Sometimes when you're traveling serendipity plays a big role in what happens.  When I planned this trip, I did not predict that this day of travel would be 90% overcast.  I probably imagined sun because sunny days are my ideal days, but sun was not what I got for most of this day.  But something happened when I hit Old Appleton, MO.  The sun came out, a little, and my mood turned for the better.  I felt behind schedule when I started the morning in St. Louis (and I felt behind schedule later in the day, too), but the charm of Old Appleton and good timing made me decide to stop for a more leisurely look.  Stopping probably had something to do with this bridge as well.  It spans a creek at the north end of town, where "town" means "quarter mile stretch of road with about 10 buildings."  Main street Old Appleton runs parallel to Highway 61. 


I obviously had to go onto the bridge, which was erected by H.W. Sebastian and Company, out of St.

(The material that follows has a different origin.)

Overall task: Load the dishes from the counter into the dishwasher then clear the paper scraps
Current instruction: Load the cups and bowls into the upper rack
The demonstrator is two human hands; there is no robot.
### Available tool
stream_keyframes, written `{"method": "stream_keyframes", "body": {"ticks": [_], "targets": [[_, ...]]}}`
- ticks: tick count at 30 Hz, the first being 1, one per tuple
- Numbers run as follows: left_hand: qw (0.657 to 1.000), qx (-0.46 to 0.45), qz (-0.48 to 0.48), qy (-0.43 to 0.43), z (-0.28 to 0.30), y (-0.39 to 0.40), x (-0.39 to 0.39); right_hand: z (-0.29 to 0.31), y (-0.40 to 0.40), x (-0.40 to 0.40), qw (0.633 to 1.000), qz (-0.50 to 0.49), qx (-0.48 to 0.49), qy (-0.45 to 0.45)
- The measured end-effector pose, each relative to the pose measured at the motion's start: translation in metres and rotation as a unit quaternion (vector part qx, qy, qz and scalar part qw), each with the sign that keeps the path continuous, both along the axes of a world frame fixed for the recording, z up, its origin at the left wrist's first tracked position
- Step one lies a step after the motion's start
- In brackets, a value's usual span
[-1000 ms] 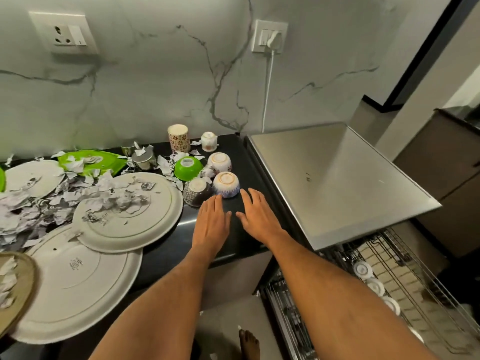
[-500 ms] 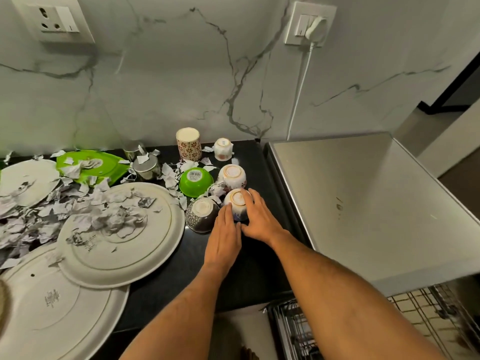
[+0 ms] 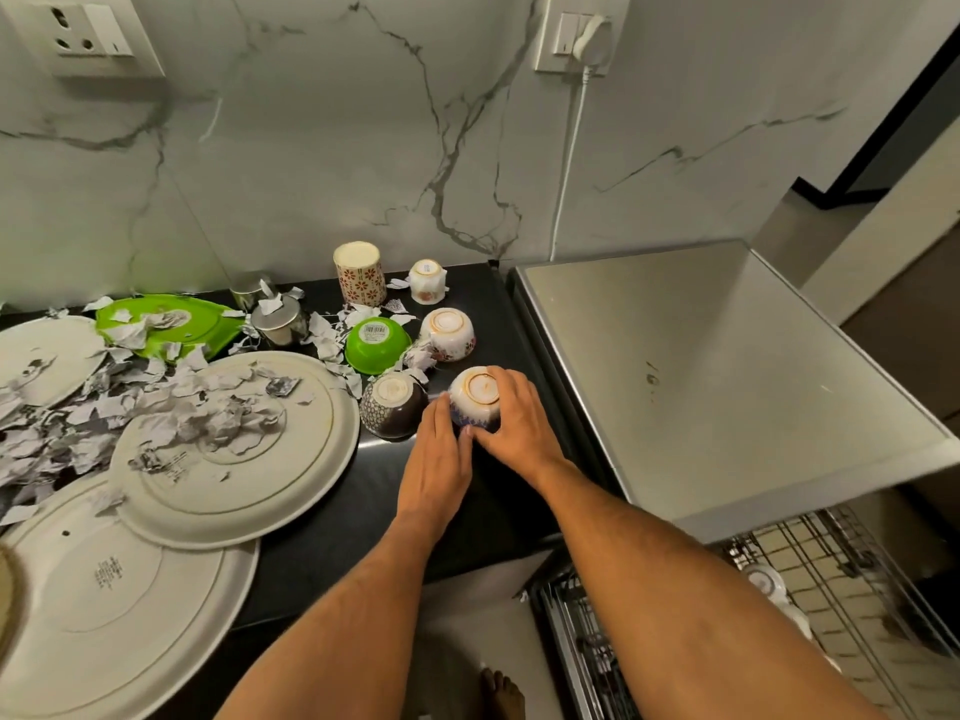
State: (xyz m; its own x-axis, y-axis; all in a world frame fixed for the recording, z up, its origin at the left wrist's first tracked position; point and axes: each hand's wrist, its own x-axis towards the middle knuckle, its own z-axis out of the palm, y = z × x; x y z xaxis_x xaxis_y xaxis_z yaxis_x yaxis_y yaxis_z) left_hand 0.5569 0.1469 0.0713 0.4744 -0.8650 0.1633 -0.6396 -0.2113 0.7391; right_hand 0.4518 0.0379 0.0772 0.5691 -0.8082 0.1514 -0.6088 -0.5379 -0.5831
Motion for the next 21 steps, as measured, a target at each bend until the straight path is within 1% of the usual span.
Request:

Louis, MO, in 1879.  Was it always pink? 


The bridge spans a damned creek.  I looked down.


I saw this big turtle surfacing near a pile of algae.  Planning this trip and this day, I could not have told you that turtle would be among the highlights, but there it is.  That turtle was the best part of my day.  A couple annoying highlights include the dude on the motor cycle near Cape Girardeau who was doing a wheelie for about two solid miles and a self-serve ice dispensing shack on the outskirts of a strip-mall parking lot in Perryville, MO.  It was a drive-up ice house, sort of like a do-it-yourself car wash, but in this case rather than insert your money and vacuum out your car for four minutes, you insert your money and dispense ice.  I didn't buy any ice, but further down the road I did cross this super cool bridge (and back again) from Cape Girardeau, MO, to East Cape Girardeau, IL.  For all you pervs out there, there is a giant strip club and porno superstore on the right-hand side of the road as soon as you cross into Illinois.  There is also a huge trailer park opposite the strip club.  I turned around in that trailer park.  There was a man smoking a cigarette in a lawn chair outside his trailer.  It didn't ask him how much he paid for it. 


And that pretty much sums up the better part of the day.  After Cape Girardeau I decided that I was too behind schedule for any more scenic jaunts.  I got back onto Interstate 55 for a while and headed toward Memphis.  I was in four states today: Missouri, Illinois, Arkansas (very briefly), and Tennessee.  Such is what happens in this corner of the country.  It seems that everybody wants a piece of the Mississippi river.  I'm gonna go get some #1 Memphis pit barbeque now.  UPDATE: on my way to fetch dinner a rent-a-cop rear-ended me at a red light.  I pulled into the bbq parking lot (place was closed), and the dude followed behind.  He told me he'd been putting eye drops into his eyes when he hit me.  He had his head tilted back, the dropper positioned and squirting periodically throughout our conversation.     


 

1 comment:

Horatio Sanz Fan Clubb said...

Where did you go for bbq in Memphis?